(DATASET SECTION Opens)
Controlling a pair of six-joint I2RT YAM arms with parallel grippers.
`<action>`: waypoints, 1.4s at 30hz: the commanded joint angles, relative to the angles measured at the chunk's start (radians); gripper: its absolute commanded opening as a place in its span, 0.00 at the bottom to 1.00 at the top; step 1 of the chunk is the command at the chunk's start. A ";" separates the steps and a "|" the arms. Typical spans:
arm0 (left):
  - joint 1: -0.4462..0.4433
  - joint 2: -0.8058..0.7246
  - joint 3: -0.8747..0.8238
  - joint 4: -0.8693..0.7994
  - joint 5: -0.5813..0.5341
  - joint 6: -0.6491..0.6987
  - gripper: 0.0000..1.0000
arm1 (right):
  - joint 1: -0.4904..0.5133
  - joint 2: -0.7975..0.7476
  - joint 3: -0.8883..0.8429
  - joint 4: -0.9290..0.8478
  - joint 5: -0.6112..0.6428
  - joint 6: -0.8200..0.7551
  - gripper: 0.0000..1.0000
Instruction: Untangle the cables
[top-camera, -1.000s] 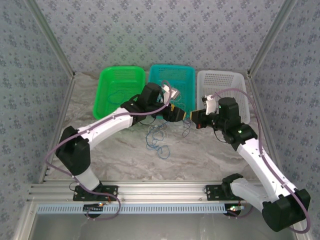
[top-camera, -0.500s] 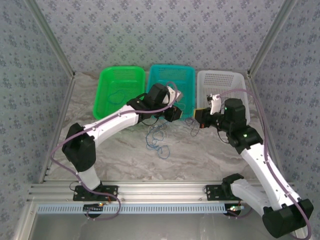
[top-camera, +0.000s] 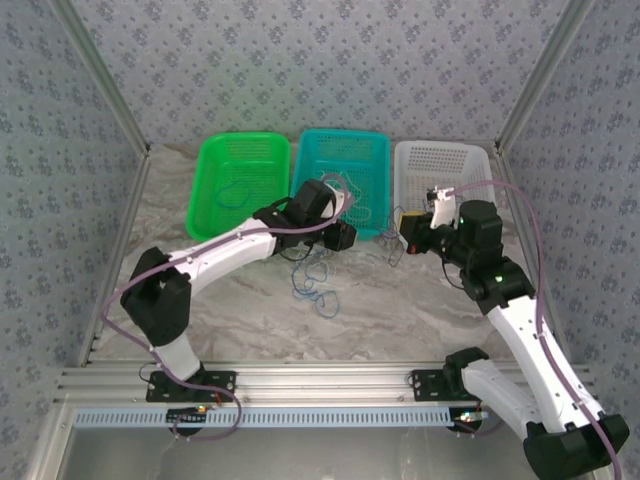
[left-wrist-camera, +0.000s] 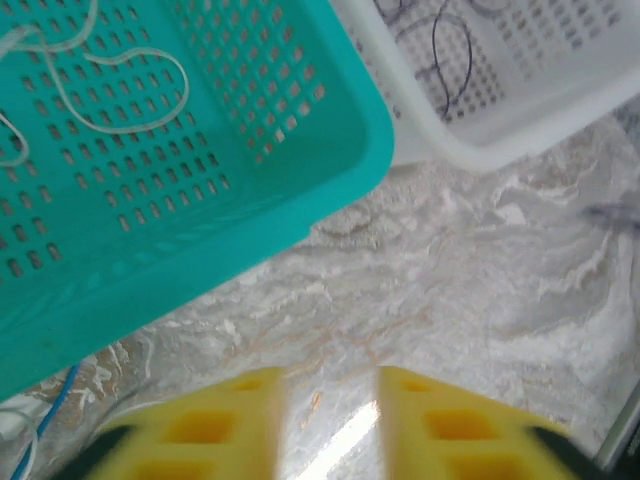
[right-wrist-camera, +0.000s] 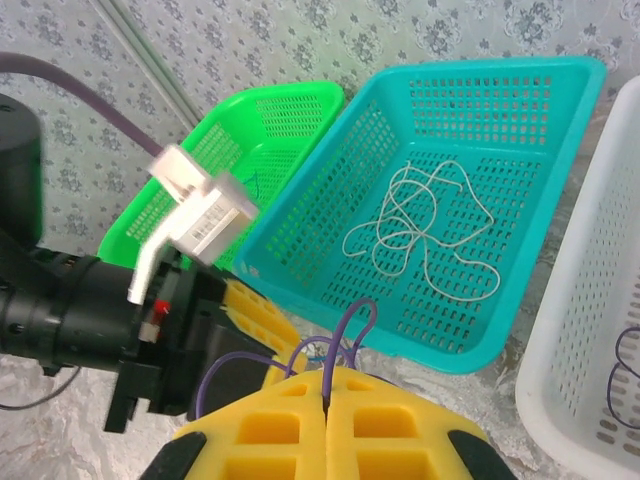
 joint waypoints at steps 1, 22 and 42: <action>0.000 -0.120 -0.028 0.137 -0.056 -0.025 0.58 | -0.006 0.007 0.029 -0.038 -0.023 -0.016 0.00; -0.002 -0.094 0.013 0.272 0.244 0.155 0.83 | -0.008 0.052 0.054 -0.028 -0.213 -0.005 0.00; -0.022 0.015 0.099 0.218 0.245 0.171 0.78 | -0.008 0.061 0.042 0.087 -0.303 0.101 0.00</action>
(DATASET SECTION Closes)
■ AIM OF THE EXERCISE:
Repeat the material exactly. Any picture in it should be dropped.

■ OUTPUT OF THE EXERCISE:
Controlling a pair of six-joint I2RT YAM arms with parallel grippers.
`<action>`: waypoints, 1.4s at 30hz: the commanded joint angles, relative to the angles measured at the chunk's start (radians); gripper: its absolute commanded opening as a place in its span, 0.00 at the bottom to 1.00 at the top; step 1 of the chunk is the command at the chunk's start. A ";" separates the steps and a "|" the arms. Typical spans:
arm0 (left):
  - joint 1: -0.4462..0.4433
  - joint 2: -0.8058..0.7246
  - joint 3: -0.8747..0.8238
  - joint 4: -0.8693..0.7994
  - joint 5: -0.5813..0.5341
  - joint 6: -0.6491..0.6987
  - gripper: 0.0000..1.0000
arm1 (right):
  - joint 1: -0.4904..0.5133
  - joint 2: -0.7975..0.7476
  - joint 3: -0.8883..0.8429
  - joint 4: -0.9290..0.8478
  - joint 5: -0.6112..0.6428
  - joint 6: -0.8200..0.7551
  - gripper: 0.0000..1.0000
Instruction: Untangle the cables
[top-camera, -1.000s] 
[top-camera, -0.500s] 
[top-camera, +0.000s] 
[left-wrist-camera, +0.000s] 
[right-wrist-camera, +0.000s] 
 joint waypoints at steps 1, 22 and 42: <action>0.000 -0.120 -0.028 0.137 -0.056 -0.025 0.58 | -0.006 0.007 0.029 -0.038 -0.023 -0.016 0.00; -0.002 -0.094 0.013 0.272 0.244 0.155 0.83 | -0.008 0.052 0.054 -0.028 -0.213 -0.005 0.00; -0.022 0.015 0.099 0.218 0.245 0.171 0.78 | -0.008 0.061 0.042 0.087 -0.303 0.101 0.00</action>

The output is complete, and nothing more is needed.